Nonostante tutte le spiegazioni che possiamo leggere su quell’incidente, permane un velo di mistero. La radiazione nucleare non si vede, non si sente, non si tocca. Non si era in grado di spiegare alla popolazione, in particolare ai ceti più umili, perché non era più possibile consumare i frutti della terra o bere il latte o ancora la necessità di lavare nuovamente i panni appena stesi. “Preghiera per Chernobyl” è un libro che andrebbe letto a piccoli passi, tale è la densità delle emozioni trasmesse. La grande forza di quest’opera consiste nel fatto che il lettore non riesce a mantenere un certo distacco, a distinguere il “noi” da “loro”. La vita dei “chernobyliani” è stata travolta sia fisicamente sia psicologicamente a causa delle terribili malattie sorte in seguito, dell’improvvisa evacuazione forzata, della perdita dei propri cari e delle proprie certezze.

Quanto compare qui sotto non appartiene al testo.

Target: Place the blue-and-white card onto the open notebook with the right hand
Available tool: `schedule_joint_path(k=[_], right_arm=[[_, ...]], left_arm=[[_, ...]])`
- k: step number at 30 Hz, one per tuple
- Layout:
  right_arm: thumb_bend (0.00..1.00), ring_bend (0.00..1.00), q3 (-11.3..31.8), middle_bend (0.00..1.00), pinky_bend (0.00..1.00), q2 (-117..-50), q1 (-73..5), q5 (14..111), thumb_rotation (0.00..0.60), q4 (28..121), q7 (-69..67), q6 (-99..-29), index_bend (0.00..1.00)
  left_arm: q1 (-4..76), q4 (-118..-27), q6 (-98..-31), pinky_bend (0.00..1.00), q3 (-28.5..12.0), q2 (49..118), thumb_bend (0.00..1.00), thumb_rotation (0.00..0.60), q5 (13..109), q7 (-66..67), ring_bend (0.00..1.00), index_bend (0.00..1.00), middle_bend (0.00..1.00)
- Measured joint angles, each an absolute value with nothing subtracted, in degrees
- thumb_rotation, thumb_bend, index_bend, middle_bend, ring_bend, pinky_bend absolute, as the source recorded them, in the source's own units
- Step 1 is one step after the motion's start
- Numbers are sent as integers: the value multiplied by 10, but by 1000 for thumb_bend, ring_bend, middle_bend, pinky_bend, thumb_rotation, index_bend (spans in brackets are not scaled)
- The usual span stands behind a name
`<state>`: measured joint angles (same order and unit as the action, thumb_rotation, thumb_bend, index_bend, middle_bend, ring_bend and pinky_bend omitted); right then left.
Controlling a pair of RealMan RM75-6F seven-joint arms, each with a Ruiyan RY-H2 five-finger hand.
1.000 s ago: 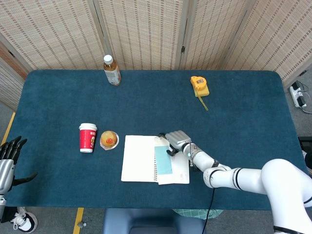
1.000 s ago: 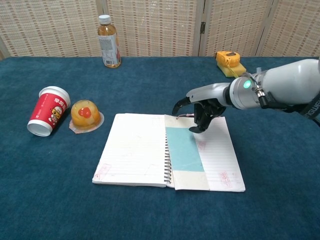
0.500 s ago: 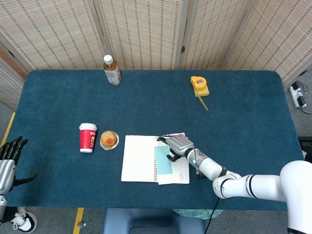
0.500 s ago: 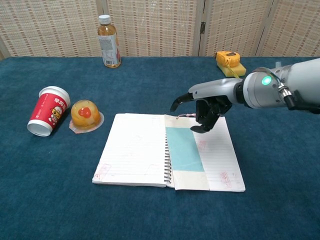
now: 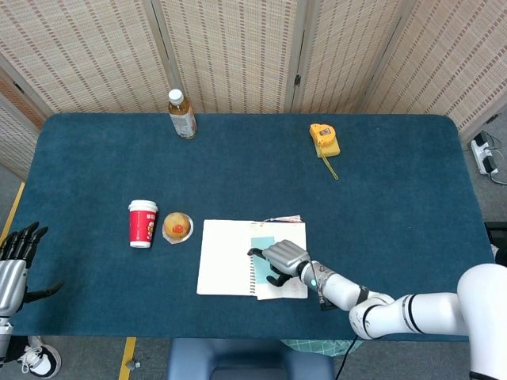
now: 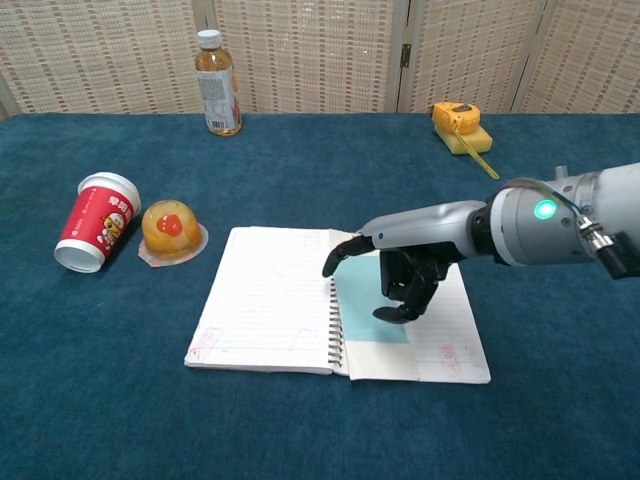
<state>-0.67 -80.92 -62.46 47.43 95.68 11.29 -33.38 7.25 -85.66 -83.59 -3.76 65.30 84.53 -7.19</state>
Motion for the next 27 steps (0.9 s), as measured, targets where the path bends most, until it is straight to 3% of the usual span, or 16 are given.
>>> schedule_joint_path(k=[27], right_arm=[[496, 936, -4, 919, 1000, -842, -647, 433, 570, 886, 105, -311, 155]], left_arm=[[74, -849, -832, 0, -41, 652, 140, 600, 840, -84, 7, 121, 63]])
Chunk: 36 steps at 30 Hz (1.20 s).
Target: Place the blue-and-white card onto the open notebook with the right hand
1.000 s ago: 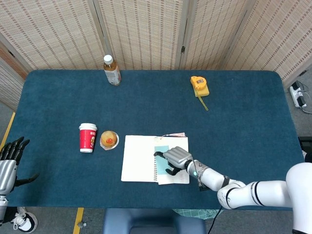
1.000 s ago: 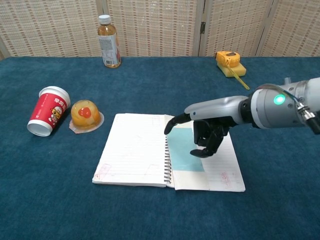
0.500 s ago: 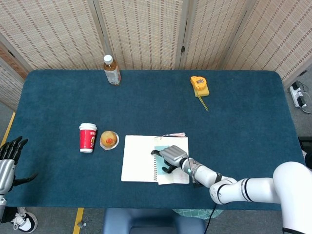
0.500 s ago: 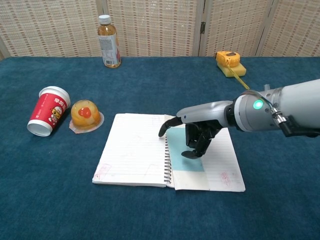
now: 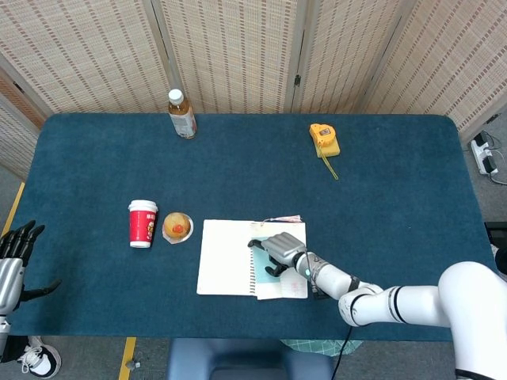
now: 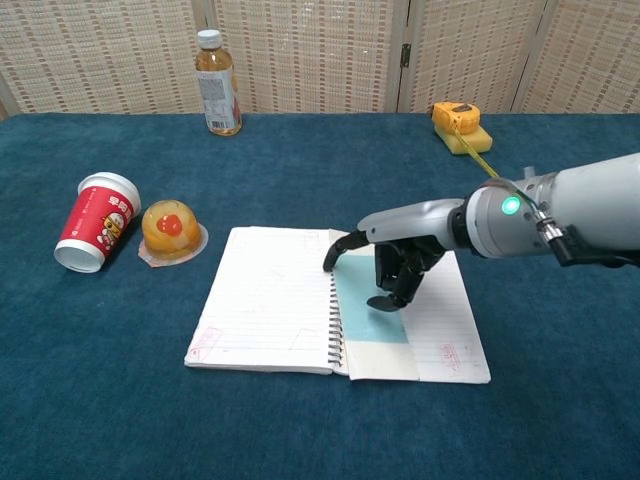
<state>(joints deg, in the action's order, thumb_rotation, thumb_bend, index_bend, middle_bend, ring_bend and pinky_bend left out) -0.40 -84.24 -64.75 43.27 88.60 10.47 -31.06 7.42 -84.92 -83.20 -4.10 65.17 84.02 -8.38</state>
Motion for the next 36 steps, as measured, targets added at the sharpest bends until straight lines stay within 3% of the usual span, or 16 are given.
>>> schedule_joint_path(k=[31, 33, 36], right_arm=[[470, 932, -4, 913, 1000, -806, -630, 448, 566, 923, 102, -347, 156], [425, 924, 0, 886, 1000, -793, -619, 466, 567, 939, 95, -365, 155], [298, 827, 3, 718, 961, -762, -590, 505, 564, 971, 87, -411, 110]], left_arm=[[74, -848, -839, 0, -41, 653, 141, 600, 847, -85, 7, 122, 63], [73, -846, -842, 0, -41, 653, 140, 600, 848, -88, 7, 122, 64], [73, -844, -843, 0, -41, 654, 140, 600, 850, -89, 7, 123, 63]])
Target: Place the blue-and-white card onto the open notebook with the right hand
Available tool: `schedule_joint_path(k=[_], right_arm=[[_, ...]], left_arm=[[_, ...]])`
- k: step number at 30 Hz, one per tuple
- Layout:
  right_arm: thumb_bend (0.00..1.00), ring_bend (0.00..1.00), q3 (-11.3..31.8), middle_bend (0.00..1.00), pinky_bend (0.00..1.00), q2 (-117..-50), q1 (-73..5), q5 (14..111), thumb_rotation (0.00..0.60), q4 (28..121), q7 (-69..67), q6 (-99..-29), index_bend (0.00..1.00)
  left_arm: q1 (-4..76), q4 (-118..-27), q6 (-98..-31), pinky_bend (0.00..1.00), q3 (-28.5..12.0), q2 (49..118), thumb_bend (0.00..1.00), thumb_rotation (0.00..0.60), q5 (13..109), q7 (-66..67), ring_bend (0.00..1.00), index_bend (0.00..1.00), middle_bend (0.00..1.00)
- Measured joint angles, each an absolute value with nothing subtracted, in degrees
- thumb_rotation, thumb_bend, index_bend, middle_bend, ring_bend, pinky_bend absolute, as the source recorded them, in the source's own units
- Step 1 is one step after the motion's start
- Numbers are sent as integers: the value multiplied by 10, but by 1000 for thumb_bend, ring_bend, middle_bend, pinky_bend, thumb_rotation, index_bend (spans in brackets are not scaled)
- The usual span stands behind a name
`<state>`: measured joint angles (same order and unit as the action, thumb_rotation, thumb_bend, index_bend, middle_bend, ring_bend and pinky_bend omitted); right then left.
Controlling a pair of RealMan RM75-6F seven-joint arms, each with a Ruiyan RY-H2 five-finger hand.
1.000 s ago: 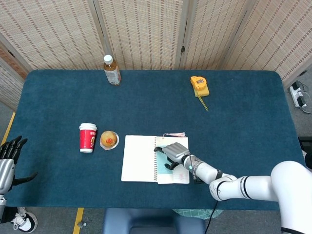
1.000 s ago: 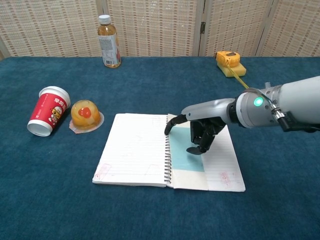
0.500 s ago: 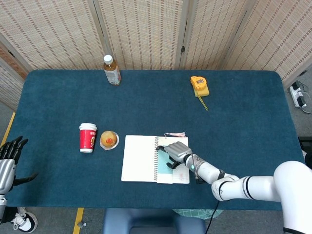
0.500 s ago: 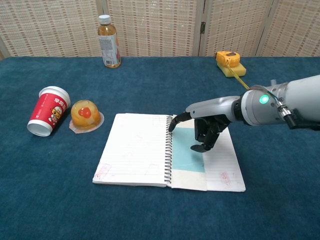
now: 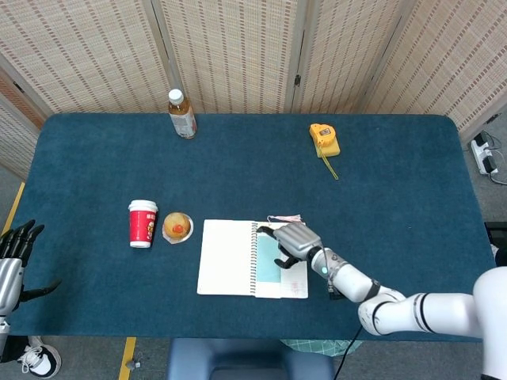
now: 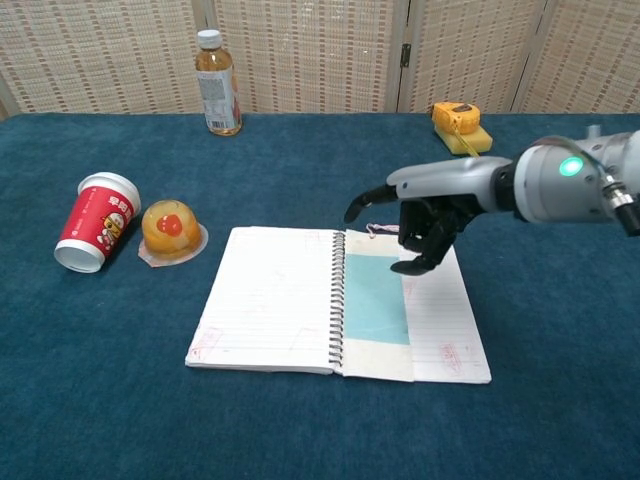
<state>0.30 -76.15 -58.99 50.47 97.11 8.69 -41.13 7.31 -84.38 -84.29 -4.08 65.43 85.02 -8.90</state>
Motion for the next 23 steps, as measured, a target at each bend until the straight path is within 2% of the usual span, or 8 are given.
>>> schedule_joint_path(k=[1, 3, 5, 7, 9, 17, 19, 23], right_arm=[[260, 751, 1, 619, 909, -744, -576, 519, 564, 985, 86, -432, 88], [203, 556, -4, 408, 739, -719, -553, 539, 576, 1003, 89, -467, 46], [142, 303, -14, 176, 496, -701, -524, 561, 594, 1016, 94, -512, 7], [93, 118, -25, 35, 313, -694, -489, 586, 599, 1021, 99, -565, 0], [60, 24, -36, 0, 206, -692, -455, 607, 598, 1020, 104, -615, 0], [0, 0, -84, 0, 21, -701, -261, 695, 600, 958, 121, -855, 0], [0, 0, -93, 0, 3, -703, -213, 714, 600, 938, 118, -903, 0], [0, 0, -101, 0, 0, -696, -169, 755, 600, 925, 108, -942, 0]], left_arm=[[73, -844, -843, 0, -40, 655, 140, 600, 851, -88, 7, 123, 63], [73, -845, -845, 0, -40, 655, 140, 600, 855, -86, 7, 123, 63], [72, -847, -850, 0, -38, 656, 140, 600, 861, -84, 7, 123, 63], [71, -850, -856, 0, -36, 656, 140, 600, 868, -81, 7, 124, 63], [69, -853, -864, 0, -33, 657, 140, 600, 878, -76, 5, 126, 63], [68, -855, -884, 0, -17, 662, 143, 600, 923, -56, 0, 126, 58], [67, -855, -890, 0, -14, 664, 143, 600, 934, -51, 0, 124, 55], [65, -857, -905, 0, -7, 669, 143, 600, 953, -33, 0, 123, 53]])
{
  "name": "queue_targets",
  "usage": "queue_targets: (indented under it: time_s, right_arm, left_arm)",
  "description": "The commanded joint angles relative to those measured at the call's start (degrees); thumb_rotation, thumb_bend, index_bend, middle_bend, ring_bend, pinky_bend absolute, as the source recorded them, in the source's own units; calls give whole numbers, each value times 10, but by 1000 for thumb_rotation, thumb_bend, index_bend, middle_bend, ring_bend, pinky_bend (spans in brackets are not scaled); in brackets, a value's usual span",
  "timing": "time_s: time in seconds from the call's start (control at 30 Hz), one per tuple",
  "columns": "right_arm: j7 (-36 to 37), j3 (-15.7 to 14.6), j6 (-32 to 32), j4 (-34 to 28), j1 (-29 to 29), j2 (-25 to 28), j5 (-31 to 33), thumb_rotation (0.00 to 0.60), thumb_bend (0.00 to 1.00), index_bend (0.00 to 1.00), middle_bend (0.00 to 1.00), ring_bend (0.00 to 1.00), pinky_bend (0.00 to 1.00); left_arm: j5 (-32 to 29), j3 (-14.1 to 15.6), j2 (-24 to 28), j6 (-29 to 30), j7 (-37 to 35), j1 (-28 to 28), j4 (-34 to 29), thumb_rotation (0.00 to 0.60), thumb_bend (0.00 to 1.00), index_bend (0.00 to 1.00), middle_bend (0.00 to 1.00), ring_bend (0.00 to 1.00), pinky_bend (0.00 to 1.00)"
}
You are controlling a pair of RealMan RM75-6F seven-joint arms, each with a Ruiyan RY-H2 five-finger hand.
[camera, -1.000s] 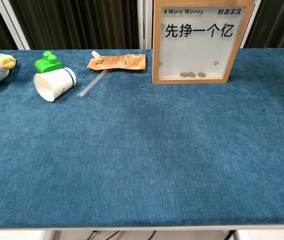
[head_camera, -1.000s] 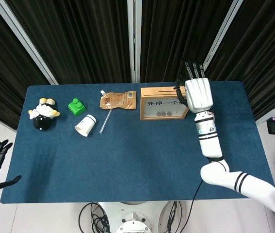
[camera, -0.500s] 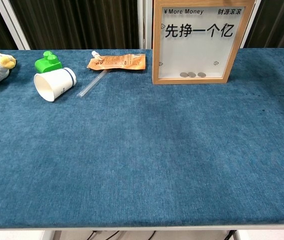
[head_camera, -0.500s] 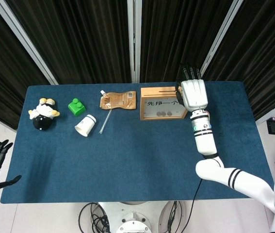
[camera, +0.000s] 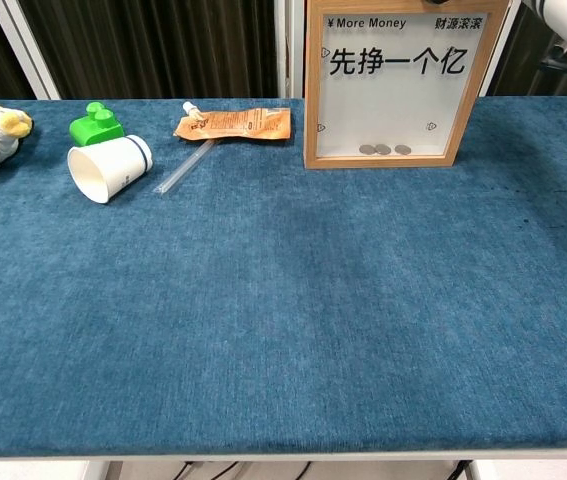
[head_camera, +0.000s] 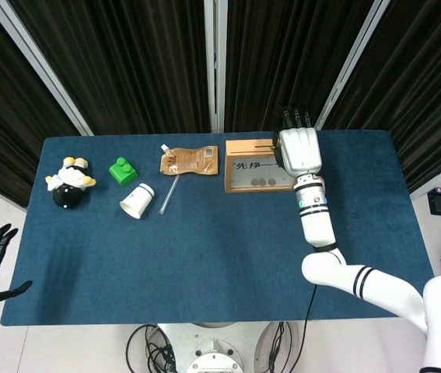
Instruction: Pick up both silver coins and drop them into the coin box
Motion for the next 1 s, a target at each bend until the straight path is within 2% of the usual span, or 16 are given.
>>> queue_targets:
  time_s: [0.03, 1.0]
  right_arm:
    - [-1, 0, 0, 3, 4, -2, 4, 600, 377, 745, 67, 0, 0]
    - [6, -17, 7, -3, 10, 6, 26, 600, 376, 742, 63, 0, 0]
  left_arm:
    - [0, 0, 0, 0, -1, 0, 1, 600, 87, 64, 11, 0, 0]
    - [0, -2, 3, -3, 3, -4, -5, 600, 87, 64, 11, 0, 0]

Dopo la lettura di questo libro è difficile rimanere indifferenti di fronte al tema dell’elettrico nucleare: energia cosiddetta “pulita” perché non produce emissioni nell’atmosfera e apparentemente nessun impatto ambientale. Ci si dimentica, però, del problema delle scorie radioattive che non possono essere smaltite in nessun modo: vengono solamente stoccate e monitorate in luoghi “sicuri”, in attesa del tempo di dimezzamento, necessario affinché la radioattività riduca parzialmente la sua pericolosità. Ebbene alcuni di questi materiali radioattivi hanno bisogno di un periodo di tempo immenso (l’uranio ad es. 4 miliardi di anni) che dunque lasciano una eredità pesantissima alle generazioni future che li dovranno custodire. Per non parlare degli incidenti, seppur rari, che rischiano di produrre catastrofi planetarie.